8.5

Carmen Christopher’s Street Special Hilariously Mocks Stand-up Culture and Pandemic-Era Comedy

Comedy Reviews carmen christopher
Carmen Christopher’s Street Special Hilariously Mocks Stand-up Culture and Pandemic-Era Comedy

There’s more than one way to do comedy during a pandemic. Instead of holing up in a guest house and recording a bunch of silly songs about depression, or risking strangers’ lives by touring states that didn’t take Covid seriously, Carmen Christopher hit the streets of New York to bring his comedy to the people—whether the people wanted it or not. Generally, they didn’t, and the tension between Christopher’s intentionally awkward comedy and its unwilling audience makes Street Special one of the funniest things I’ve seen this year.

Not everybody is a fan of “so bad it’s good” art, especially when the art is intentionally bad. That’s not what Christopher is doing, though. Sure, many of his actual jokes are cringingly, purposefully awful, but the comedy comes not from the jokes themselves but from how Christopher tells them, how his audience reacts to them, and how he then reacts to their reactions. When his makeshift audience ignores or rejects him, Christopher leans into that discomfort, trying to extract every awkward laugh he can from the interaction. When a bartender or book store employee tells him he can’t perform in front of their business, he just immediately accepts it and moves on without a fuss, acknowledging his own mediocrity. When he finds a receptive audience, be it a middle-aged woman passing by or a young couple sitting on a bench, you can see the excitement it brings to Christopher; he sprawls out into increasingly long and weird stories to see how far they’ll go with him, almost like he’s challenging them, while retaining his non-confrontational, lovably hangdog demeanor.
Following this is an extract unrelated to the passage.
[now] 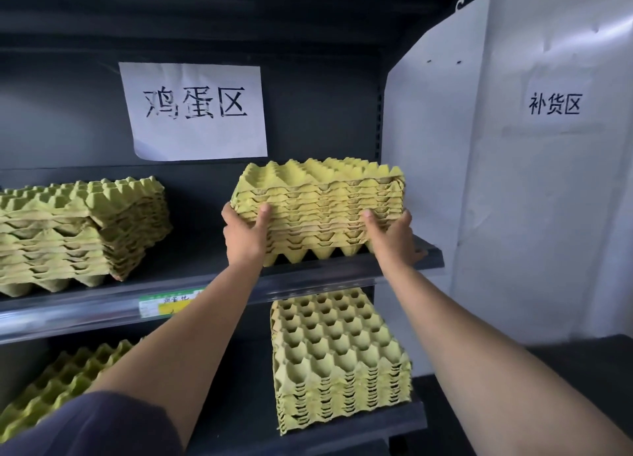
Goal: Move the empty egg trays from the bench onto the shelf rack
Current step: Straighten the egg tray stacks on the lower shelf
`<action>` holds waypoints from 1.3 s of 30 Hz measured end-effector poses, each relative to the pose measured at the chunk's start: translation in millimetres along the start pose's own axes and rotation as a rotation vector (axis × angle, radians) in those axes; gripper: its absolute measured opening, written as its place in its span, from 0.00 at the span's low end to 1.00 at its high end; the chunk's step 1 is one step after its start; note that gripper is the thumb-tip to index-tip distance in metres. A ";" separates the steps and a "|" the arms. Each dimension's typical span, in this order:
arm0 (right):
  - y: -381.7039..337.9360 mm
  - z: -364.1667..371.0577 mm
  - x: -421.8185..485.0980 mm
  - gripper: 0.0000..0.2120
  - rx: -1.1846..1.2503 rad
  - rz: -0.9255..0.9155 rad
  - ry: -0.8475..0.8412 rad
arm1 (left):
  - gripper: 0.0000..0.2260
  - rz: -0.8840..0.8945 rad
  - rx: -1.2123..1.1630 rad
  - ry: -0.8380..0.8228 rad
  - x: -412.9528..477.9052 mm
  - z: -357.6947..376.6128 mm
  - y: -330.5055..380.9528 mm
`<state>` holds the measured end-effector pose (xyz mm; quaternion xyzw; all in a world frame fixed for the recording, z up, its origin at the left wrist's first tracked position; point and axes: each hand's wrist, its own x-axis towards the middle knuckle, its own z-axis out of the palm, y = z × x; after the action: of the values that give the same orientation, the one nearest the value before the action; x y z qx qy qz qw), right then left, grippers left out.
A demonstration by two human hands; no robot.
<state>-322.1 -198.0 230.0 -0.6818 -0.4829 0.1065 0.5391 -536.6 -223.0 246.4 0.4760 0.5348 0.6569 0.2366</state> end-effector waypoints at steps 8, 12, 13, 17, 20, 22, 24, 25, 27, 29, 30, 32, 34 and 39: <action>-3.5 16.6 -10.3 0.43 -0.092 -0.047 0.000 | 0.32 0.028 0.077 0.145 -1.4 -9.8 -5.2; -7.1 22.8 -15.5 0.42 -0.058 -0.042 0.023 | 0.33 0.052 0.081 0.141 0.2 -11.4 -7.6; -6.9 23.3 -15.6 0.42 -0.056 -0.041 0.018 | 0.33 0.056 0.078 0.132 0.7 -12.2 -8.7; -4.3 21.5 -17.7 0.39 -0.102 -0.064 0.028 | 0.32 0.061 0.039 0.105 -2.1 -15.1 -10.4; 4.7 21.3 -27.5 0.35 -0.146 -0.156 0.079 | 0.35 0.088 0.141 0.144 -18.9 -11.2 -14.8; 17.7 22.7 -37.1 0.32 -0.159 -0.275 0.130 | 0.37 0.214 0.238 0.166 -37.3 -6.3 -24.4; 35.3 23.5 -50.4 0.30 -0.157 -0.371 0.157 | 0.36 0.335 0.310 0.146 -59.7 -0.6 -41.6; 43.7 23.8 -56.9 0.29 -0.152 -0.419 0.170 | 0.35 0.381 0.337 0.116 -70.1 2.4 -50.5; 64.4 25.4 -70.4 0.24 -0.165 -0.512 0.199 | 0.32 0.456 0.391 0.025 -90.4 8.3 -72.3; 88.0 27.0 -81.2 0.20 -0.188 -0.542 0.178 | 0.29 0.505 0.479 -0.052 -106.2 13.4 -95.1; 99.6 27.3 -85.9 0.18 -0.200 -0.532 0.146 | 0.29 0.535 0.533 -0.075 -112.1 15.0 -105.4; 125.6 29.1 -93.7 0.17 -0.238 -0.496 0.099 | 0.28 0.580 0.617 -0.118 -121.3 19.2 -128.2; 149.7 32.7 -99.1 0.16 -0.290 -0.476 0.059 | 0.25 0.539 0.666 -0.142 -127.3 20.9 -150.9; 198.6 52.7 -100.2 0.20 -0.479 -0.259 -0.076 | 0.24 0.056 0.727 -0.194 -131.8 20.4 -203.9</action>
<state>-300.4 -232.8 5.0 -0.7180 -0.5973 -0.0548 0.3531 -501.8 -256.8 7.7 0.6034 0.6948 0.3823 0.0835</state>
Although those uncomfortable exchanges are the heart of Street Special, Christopher’s less interested in Borat-style guerilla pranks than in criticizing the concept of stand-up itself. With Street Special he mocks the self-impressed and obsessive mentality that dictates so much of stand-up culture, primarily the notion that stand-up is some kind of elevated life calling that pushes everything else to the background. Christopher implicitly targets self-aggrandizing stand-up shibboleths like the belief that simply telling jokes on a stage makes somebody a vital truth-teller, or that you have to constantly perform every night in order to be a serious comedian, even during a deadly pandemic. By forcing his comedy on those who don’t want it, he’s parodying the self-importance and selfishness of comedians who acted like the world couldn’t survive without their stand-up for even a few months—those comics who started booking shows again just a couple of months after the pandemic really started. Christopher makes himself look pathetic in Street Special, but it’s really the culture around stand-up that’s far too often embarrassing and cringeworthy.

The most remarkable thing about Street Special is how Christopher is able to do all of that without seeming smug or full of himself. While playing this character he’s able to maintain a weird balance between boldness and nervousness, someone with the courage to perform on the streets but who’s always one slight step away from deflating and embracing defeat. Christopher’s street comic lacks enough self-awareness to realize he shouldn’t be performing uninvited in public like this, but has just enough self-awareness to quickly back down and move on when challenged. The character he’s playing is at once supremely confident but also painfully awkward and aware that, when it comes to comedy, his abilities don’t come close to matching his ambitions. He’s a deluded clown who thinks he’s owed a platform to say what he wants, despite having absolutely nothing to say, and yet you still somehow wind up liking him and wanting him to succeed, at least a little bit more than he does. It’s a smart, acidic portrait of a certain kind of person who gets into stand-up and the culture they’ve created, and a special that should propel Christopher to the top ranks of alternative comedy.

Carmen Christopher’s Street Special is now streaming on Peacock.